I have found the following routine pretty good each time I work out my Chest at the gym:
3 sets of 8 reps on the bench press
3 sets of 8 reps on the incline bench press
3 sets of 8 reps on decline bench press (get the decline by raising the front end of the bench with a block or one of those steppers)
3 sets of 8 reps doing dips (none assisted this is difficult at first but its something you get used too very quickly make sure form is good, get the chest pointing in and doing all the work)
3 sets of 8 reps doing dumbell flys
3 sets of 8 reps doing incline dumbell flys
By this stage your really going to feel the chest tightening up, so I then finish up with some cable pulls where you bring the two cables across your body using the chest.

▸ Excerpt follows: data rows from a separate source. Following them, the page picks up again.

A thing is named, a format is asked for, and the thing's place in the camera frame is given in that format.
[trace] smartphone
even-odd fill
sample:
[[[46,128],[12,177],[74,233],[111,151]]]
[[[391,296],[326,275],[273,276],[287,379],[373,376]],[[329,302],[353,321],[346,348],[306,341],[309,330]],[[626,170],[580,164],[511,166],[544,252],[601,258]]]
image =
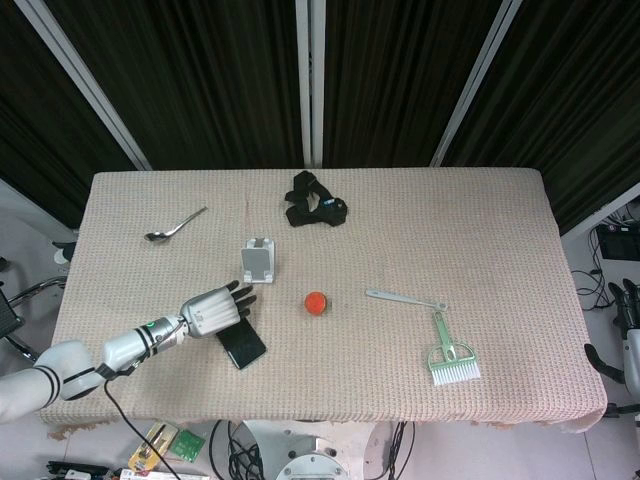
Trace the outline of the smartphone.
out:
[[[244,367],[261,357],[267,347],[246,318],[216,334],[237,368]]]

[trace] robot finger
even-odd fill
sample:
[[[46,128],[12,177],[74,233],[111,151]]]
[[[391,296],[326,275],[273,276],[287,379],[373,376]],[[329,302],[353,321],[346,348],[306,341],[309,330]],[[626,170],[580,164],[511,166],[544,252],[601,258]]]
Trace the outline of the robot finger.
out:
[[[229,285],[225,285],[225,287],[227,288],[227,290],[229,290],[230,292],[233,292],[236,288],[238,288],[238,285],[240,285],[240,282],[237,280],[234,280],[233,282],[231,282]]]
[[[256,301],[256,298],[258,298],[258,297],[256,297],[255,295],[251,295],[250,297],[243,298],[239,302],[236,302],[236,306],[238,307],[238,311],[242,311],[244,309],[244,307],[248,307],[249,305],[251,305],[253,302]]]
[[[240,290],[233,292],[231,296],[233,297],[234,300],[238,300],[244,297],[251,290],[253,290],[253,285],[249,285],[248,287],[241,288]]]

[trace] silver spoon
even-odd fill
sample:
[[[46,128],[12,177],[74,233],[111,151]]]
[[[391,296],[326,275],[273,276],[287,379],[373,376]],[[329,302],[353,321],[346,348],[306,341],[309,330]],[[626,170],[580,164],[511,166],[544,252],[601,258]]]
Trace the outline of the silver spoon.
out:
[[[202,212],[204,212],[207,209],[207,207],[202,207],[200,210],[198,210],[196,213],[189,215],[186,220],[182,223],[180,223],[179,225],[177,225],[175,228],[172,228],[171,230],[169,230],[168,232],[153,232],[153,233],[147,233],[144,238],[146,238],[147,240],[149,240],[150,242],[162,242],[164,240],[167,240],[168,238],[170,238],[171,236],[175,235],[175,233],[180,230],[182,227],[184,227],[187,223],[189,223],[191,220],[193,220],[194,218],[196,218],[198,215],[200,215]]]

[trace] cable
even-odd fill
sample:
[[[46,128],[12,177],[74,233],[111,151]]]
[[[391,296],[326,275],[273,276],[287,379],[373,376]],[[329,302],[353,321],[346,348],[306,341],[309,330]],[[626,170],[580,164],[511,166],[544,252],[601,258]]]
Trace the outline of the cable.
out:
[[[220,423],[222,423],[222,420],[218,420],[215,423],[211,430],[211,436],[209,437],[209,462],[211,463],[213,473],[215,473],[219,479],[223,480],[213,460],[213,440]],[[231,480],[264,480],[262,458],[260,457],[258,444],[255,443],[251,447],[245,448],[240,442],[233,438],[239,428],[240,426],[231,432],[231,422],[227,424],[227,435],[229,438],[229,476]],[[248,462],[243,461],[243,457],[246,457]]]
[[[411,453],[413,452],[413,445],[416,441],[416,424],[415,422],[411,422],[411,445],[409,446],[409,452],[407,452],[407,458],[402,464],[402,468],[400,469],[400,473],[396,476],[396,462],[398,460],[398,454],[400,453],[400,448],[402,447],[402,439],[404,438],[404,429],[407,426],[407,422],[399,422],[396,425],[396,428],[391,436],[391,445],[389,446],[389,461],[387,462],[387,468],[385,468],[384,472],[378,475],[375,478],[368,478],[366,480],[380,480],[387,473],[389,476],[387,480],[400,480],[400,477],[404,473],[404,469],[407,467],[409,463],[409,458],[411,458]]]
[[[625,208],[627,209],[627,214],[629,215],[631,220],[633,220],[634,222],[640,222],[640,219],[634,217],[633,214],[631,213],[631,210],[629,210],[629,204],[628,203],[625,205]]]
[[[604,310],[605,308],[609,308],[615,303],[615,301],[612,301],[609,298],[609,295],[606,291],[607,282],[605,280],[604,273],[602,272],[602,264],[600,262],[600,258],[598,257],[598,248],[600,247],[600,241],[598,240],[598,242],[596,242],[596,238],[596,227],[594,227],[589,231],[588,237],[589,249],[591,252],[591,262],[593,263],[594,268],[589,272],[586,272],[584,270],[571,271],[571,273],[580,273],[582,275],[586,275],[596,284],[594,288],[579,287],[576,289],[577,294],[583,297],[597,295],[591,307],[583,308],[583,312],[590,312],[592,310]]]
[[[136,435],[138,435],[142,441],[144,443],[147,444],[147,446],[153,450],[153,453],[155,453],[158,458],[160,460],[162,460],[162,463],[164,463],[164,466],[167,467],[169,469],[169,471],[173,474],[174,477],[176,477],[178,480],[181,480],[180,477],[178,476],[178,474],[176,473],[176,471],[171,468],[171,465],[169,465],[167,463],[167,461],[164,459],[164,457],[162,455],[160,455],[160,452],[158,452],[158,450],[156,450],[156,447],[154,447],[151,442],[149,440],[147,440],[147,438],[142,435],[138,429],[136,427],[133,426],[133,424],[129,421],[129,419],[127,418],[127,416],[124,414],[124,412],[122,411],[122,408],[120,408],[120,405],[118,405],[118,402],[116,402],[116,399],[113,398],[113,396],[109,393],[109,389],[107,388],[107,384],[110,382],[111,380],[107,380],[106,382],[104,382],[104,393],[107,396],[107,398],[109,400],[111,400],[111,402],[115,405],[116,409],[118,410],[118,412],[120,413],[120,416],[122,417],[122,419],[124,420],[124,422],[129,425],[129,428],[131,428],[131,430],[133,430],[135,432]]]
[[[209,462],[211,463],[211,469],[213,470],[213,473],[216,474],[216,477],[218,477],[220,480],[223,480],[222,475],[220,475],[220,472],[216,468],[216,463],[213,461],[213,437],[215,436],[216,430],[221,423],[222,420],[218,420],[213,426],[213,430],[211,430],[211,436],[209,437]]]

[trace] floor
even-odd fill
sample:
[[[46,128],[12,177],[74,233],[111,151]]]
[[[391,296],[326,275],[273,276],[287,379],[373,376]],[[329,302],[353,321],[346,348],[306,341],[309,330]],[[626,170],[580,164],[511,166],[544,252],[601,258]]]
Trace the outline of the floor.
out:
[[[60,275],[63,267],[53,262],[50,241],[28,226],[0,214],[0,256],[12,266],[0,272],[7,296],[43,278]],[[566,248],[572,268],[591,269],[586,237]],[[638,263],[604,261],[608,281],[623,277],[640,281]],[[19,313],[29,320],[20,334],[34,347],[45,348],[51,340],[60,304],[60,291],[48,291],[29,303]],[[621,366],[619,340],[611,326],[612,309],[586,312],[585,320],[592,342],[600,355]],[[27,363],[0,342],[0,375],[27,366]],[[610,401],[631,403],[620,385],[604,379]],[[150,421],[137,421],[142,430]],[[211,423],[192,425],[191,430],[207,437]],[[365,460],[365,474],[375,477],[381,472],[382,445],[389,435],[389,425],[380,425],[372,436]],[[122,422],[100,424],[89,430],[62,430],[40,422],[35,415],[0,425],[0,480],[46,477],[49,460],[66,460],[122,466],[138,442]],[[214,447],[218,462],[224,464],[226,445]],[[400,453],[404,458],[406,445]],[[193,465],[174,464],[182,473],[211,475],[206,454]],[[603,419],[586,434],[567,434],[555,427],[518,425],[508,430],[473,426],[468,423],[428,424],[418,426],[414,452],[403,479],[632,479],[640,469],[640,453],[634,419]]]

The final exercise is more of a burnout exercise just get on the seated chest machine at the gym, set the weight to a level where you will be able to do 12 just about then imeadiately after each set lower the weight but keep trying to push out 10 - 12 without taking any breaks inbetween sets, after about 4 - 5 sets you will reach a weight that offers little to no resistance this is when you know your done and can pat yourself on the back for a good chest work out then go off and do some arms and leave the chest for another week
8 reps per set is good enough if you use a weight that your really pushing out the last 1 or 2 reps. Its also good to have a spotter so that they can give you a gentle touch on the last 1 or 2 reps of the last set as this is still better than doing 6 on your own because you still have to control the weight as its lowered then push it back up again, after a few months you will notice more strength and better definition as you are hitting the chest from all angles and giving it a really good all round workout.
The guy that I train with has seen massive gains in his chest, I myself have not been so lucky but it does show that 2 people doing the same routine one has made significantly more gains than the other so its a lot to do with genetics.